▶ [Assignment]: The answer should consist of the full listing below, repeated exactly and free of pictures.

▶ [Data section]:
● ● ● ● ●
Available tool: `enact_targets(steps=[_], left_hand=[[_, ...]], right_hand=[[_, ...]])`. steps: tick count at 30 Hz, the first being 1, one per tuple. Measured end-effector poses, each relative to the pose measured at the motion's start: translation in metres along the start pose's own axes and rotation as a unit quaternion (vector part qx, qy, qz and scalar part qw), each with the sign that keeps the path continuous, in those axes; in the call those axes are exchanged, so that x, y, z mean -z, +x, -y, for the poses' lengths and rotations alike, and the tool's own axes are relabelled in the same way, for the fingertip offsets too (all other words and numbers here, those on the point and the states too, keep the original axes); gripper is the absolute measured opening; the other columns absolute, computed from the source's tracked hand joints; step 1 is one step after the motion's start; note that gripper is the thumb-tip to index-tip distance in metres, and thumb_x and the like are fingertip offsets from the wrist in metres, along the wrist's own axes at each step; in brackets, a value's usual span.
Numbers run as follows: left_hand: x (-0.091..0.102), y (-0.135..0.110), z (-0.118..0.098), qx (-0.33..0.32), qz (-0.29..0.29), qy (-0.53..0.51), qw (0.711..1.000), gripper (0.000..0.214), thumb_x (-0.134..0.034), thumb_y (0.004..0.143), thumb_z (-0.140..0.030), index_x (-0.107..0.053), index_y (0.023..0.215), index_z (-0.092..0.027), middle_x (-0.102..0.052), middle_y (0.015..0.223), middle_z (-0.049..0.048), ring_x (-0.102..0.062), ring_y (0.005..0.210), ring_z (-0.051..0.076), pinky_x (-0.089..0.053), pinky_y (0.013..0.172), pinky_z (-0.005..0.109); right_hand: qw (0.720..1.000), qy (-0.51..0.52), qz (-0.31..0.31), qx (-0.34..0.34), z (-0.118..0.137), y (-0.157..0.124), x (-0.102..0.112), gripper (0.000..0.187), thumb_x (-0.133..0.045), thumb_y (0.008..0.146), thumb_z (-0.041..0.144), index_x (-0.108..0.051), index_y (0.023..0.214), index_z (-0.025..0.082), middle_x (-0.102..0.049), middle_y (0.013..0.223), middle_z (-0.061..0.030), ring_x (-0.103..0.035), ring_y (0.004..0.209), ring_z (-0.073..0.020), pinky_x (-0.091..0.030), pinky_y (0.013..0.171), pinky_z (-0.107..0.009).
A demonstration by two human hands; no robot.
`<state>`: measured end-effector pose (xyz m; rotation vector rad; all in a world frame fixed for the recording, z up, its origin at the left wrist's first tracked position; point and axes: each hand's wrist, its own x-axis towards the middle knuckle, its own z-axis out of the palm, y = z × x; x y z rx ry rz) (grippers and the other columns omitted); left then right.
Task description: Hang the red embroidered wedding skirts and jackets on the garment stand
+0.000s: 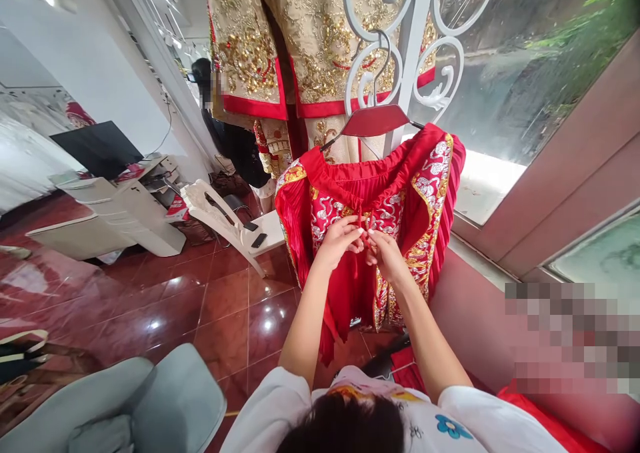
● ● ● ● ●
▶ [Solution]:
Available tool: `enact_targets(steps=[_], left_hand=[[_, ...]], right_hand=[[_, ...]])`. steps: tick count at 30 Hz, the first being 1, one per tuple. Measured end-effector poses, each relative to the pose measured at the motion's start: translation in metres along the start pose's own axes and rotation as a unit quaternion (vector part qx, qy, qz and scalar part qw), each with the sign that keeps the path continuous, in those axes; in the call those axes are exchanged, so that x, y, z mean -z, +x, -y, for the poses' lengths and rotations alike, and the tool's own axes are relabelled in the same way, for the fingertip offsets too (all other words and numbers here, those on the point and the states too, keep the original axes); gripper is the absolute measured opening; the other columns absolute, computed from the source's tracked hand joints; step 1 is one step after the motion's start; note that gripper is the thumb-tip to index-tip distance in metres, and thumb_x and the like are fingertip offsets from the wrist in metres, along the wrist's own axes at each step; in brackets, a value's usual span.
Numbers run as follows: left_hand: x (-0.091..0.102), y (-0.135..0.110), z (-0.118..0.098), qx (-0.33..0.32), qz (-0.29..0.29), qy (-0.53..0.51), qw (0.711..1.000), gripper (0.000..0.214), thumb_x (-0.134..0.034), thumb_y (0.004..0.143), thumb_z (-0.140..0.030), index_x (-0.107..0.053), index_y (0.023..0.215), index_z (-0.092..0.027), middle_x (-0.102..0.052), middle_y (0.015..0.223), middle_z (-0.049..0.048), ring_x (-0.102..0.062), ring_y (0.005..0.210), ring_z (-0.051..0.076), pinky_x (-0.089..0.053), pinky_y (0.013..0.172), pinky_z (-0.005..0.109); right_hand: qw (0.720..1.000), qy (-0.51..0.52), qz (-0.31..0.31), qx (-0.34..0.34), z (-0.118..0.137), y (-0.157..0.124), x (-0.102..0.112), gripper (0.000..0.187), thumb_x (-0.133..0.045), thumb_y (0.008..0.146), thumb_z (-0.041..0.144), index_x (-0.108..0.051), index_y (0.023..0.214), index_z (-0.025..0.082), middle_x (-0.102..0.049), middle_y (0.013..0.223), middle_z (-0.061..0.030), ring_x (-0.103..0.035), ring_y (0.004..0.209), ring_z (-0.073..0.020), pinky_x (-0.091..0.030), pinky_y (0.013..0.171), pinky_z (-0.107..0.009).
A demonstration by two human hands; no robot.
`<state>`: measured end-effector pose (xyz m; rotation vector rad; all in a world frame fixed for the recording, z up, its origin at the left wrist's first tracked position; point and axes: each hand's wrist, its own x-axis towards the middle knuckle, its own z-axis out of the palm, y = z × x; x y z rx ry rz) (grippers and the other columns omitted); left then right.
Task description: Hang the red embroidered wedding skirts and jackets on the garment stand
+0.000s: 

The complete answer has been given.